Monitoring for freshwater mussel presence in rivers using environmental DNA

Abstract

AbstractIn 2013, the U.S. Environmental Protection Agency (USEPA) updated its national recommended water quality criteria for the protection of aquatic life from the toxic effects of ammonia in freshwaters. From its updated national dataset, USEPA determined freshwater mussels in the family Unionidae were the most sensitive taxa to ammonia. Thus, it has become necessary to determine whether freshwater mussels exist in waterbodies near discharge locations from Publically Owned Treatment Works (POTWs), to ensure that POTWs are regulated appropriately with regard to ammonia levels in their treated effluent. However, because mussels are notoriously difficult to detect using traditional survey methodologies, most POTWs have not determined whether freshwater mussels exist in their receiving waters.
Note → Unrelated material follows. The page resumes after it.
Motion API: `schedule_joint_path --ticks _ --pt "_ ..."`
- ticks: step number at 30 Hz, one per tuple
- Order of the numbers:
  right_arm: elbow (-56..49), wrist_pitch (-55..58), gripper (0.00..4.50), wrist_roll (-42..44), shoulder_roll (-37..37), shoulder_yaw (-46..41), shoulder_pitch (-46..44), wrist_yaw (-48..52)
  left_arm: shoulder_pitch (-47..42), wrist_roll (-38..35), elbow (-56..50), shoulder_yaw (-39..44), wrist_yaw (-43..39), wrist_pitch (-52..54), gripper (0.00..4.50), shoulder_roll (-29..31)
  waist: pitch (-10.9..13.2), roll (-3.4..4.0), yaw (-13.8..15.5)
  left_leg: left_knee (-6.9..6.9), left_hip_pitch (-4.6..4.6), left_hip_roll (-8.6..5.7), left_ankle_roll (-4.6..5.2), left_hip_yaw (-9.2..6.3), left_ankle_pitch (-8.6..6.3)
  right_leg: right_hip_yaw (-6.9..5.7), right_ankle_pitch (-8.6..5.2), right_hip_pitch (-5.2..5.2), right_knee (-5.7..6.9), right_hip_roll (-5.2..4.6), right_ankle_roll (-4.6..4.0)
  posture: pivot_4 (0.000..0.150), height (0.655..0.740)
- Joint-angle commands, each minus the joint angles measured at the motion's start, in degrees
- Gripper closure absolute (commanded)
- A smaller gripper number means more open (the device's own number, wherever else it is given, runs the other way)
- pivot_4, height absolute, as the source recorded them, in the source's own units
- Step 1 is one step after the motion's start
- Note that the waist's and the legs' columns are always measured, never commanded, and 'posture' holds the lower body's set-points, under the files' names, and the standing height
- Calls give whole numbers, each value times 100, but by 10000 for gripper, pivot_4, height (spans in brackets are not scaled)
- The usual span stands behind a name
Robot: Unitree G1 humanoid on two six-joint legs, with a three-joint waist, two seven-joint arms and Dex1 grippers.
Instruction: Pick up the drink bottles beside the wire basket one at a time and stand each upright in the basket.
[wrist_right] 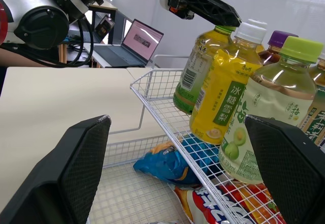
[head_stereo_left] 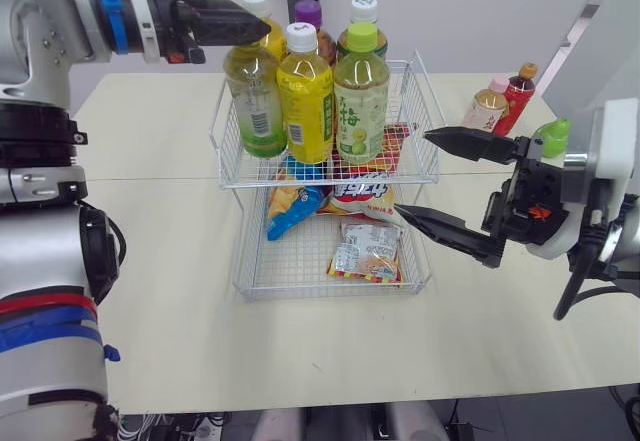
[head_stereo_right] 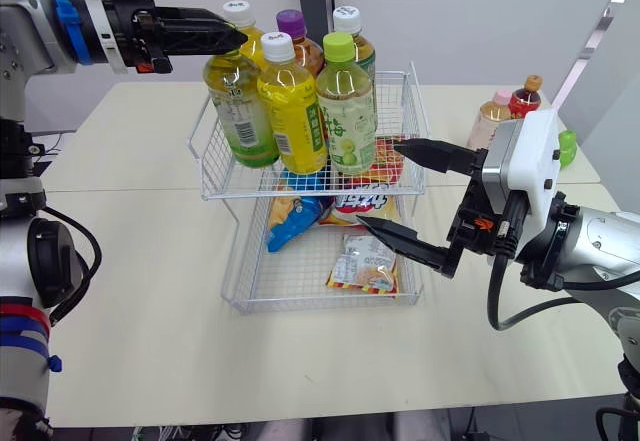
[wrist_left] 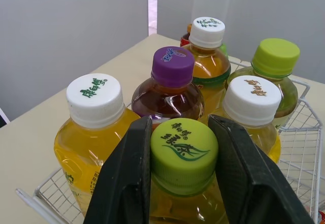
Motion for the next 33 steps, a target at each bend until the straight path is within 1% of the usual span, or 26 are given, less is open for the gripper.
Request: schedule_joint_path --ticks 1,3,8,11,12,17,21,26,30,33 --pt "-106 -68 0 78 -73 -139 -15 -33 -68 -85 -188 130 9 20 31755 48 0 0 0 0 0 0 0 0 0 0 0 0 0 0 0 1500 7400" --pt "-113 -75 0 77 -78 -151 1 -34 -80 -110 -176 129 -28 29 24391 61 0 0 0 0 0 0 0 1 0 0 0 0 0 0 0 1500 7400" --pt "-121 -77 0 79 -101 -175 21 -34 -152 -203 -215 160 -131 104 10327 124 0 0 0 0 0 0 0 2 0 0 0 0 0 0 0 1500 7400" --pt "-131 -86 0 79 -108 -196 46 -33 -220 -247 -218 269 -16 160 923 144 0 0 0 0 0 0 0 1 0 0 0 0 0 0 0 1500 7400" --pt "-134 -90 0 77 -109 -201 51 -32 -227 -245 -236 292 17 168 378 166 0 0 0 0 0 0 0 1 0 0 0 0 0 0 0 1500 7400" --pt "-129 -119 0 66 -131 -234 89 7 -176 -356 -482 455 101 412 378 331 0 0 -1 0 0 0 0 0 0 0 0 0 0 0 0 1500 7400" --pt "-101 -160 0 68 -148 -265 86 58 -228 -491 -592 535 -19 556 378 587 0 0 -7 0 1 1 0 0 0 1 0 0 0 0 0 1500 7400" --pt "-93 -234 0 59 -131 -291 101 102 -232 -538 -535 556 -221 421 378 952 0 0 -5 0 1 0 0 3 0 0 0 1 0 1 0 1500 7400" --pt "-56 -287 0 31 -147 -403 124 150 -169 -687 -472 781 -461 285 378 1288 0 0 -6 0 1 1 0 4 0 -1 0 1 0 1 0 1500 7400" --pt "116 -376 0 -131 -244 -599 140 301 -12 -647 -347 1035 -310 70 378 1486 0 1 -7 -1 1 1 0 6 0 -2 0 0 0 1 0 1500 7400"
Environmental DNA (eDNA) presents a promising methodology to survey for freshwater mussels in POTW receiving waters. We developed and validated a quantitative polymerase chain reaction (qPCR) assay for the three freshwater mussel taxa that are currently known to exist in California's Central Valley. We then placed a cage with 20 Gonidea angulata into a riverine environment and collected water samples at evenly spaced downstream intervals to determine how habitat type and distance from the caged mussels affected eDNA detection. Using two‐stage occupancy modeling, we determined higher detection probabilities occur in riffle habitats compared to pool or run habitats. We also found surface samples work well for collecting freshwater mussel eDNA in riffle habitats, but are less likely to capture mussel eDNA in pools or runs. The maximum downstream distance at which the eDNA from the 20 placed G. angulata mussels was detected was 8 km. Our study demonstrates that eDNA is a reliable tool for determining freshwater mussel presence in riverine systems, but that sampling should consider habitat type, distance between sampling locations, and time of year for the most effective results.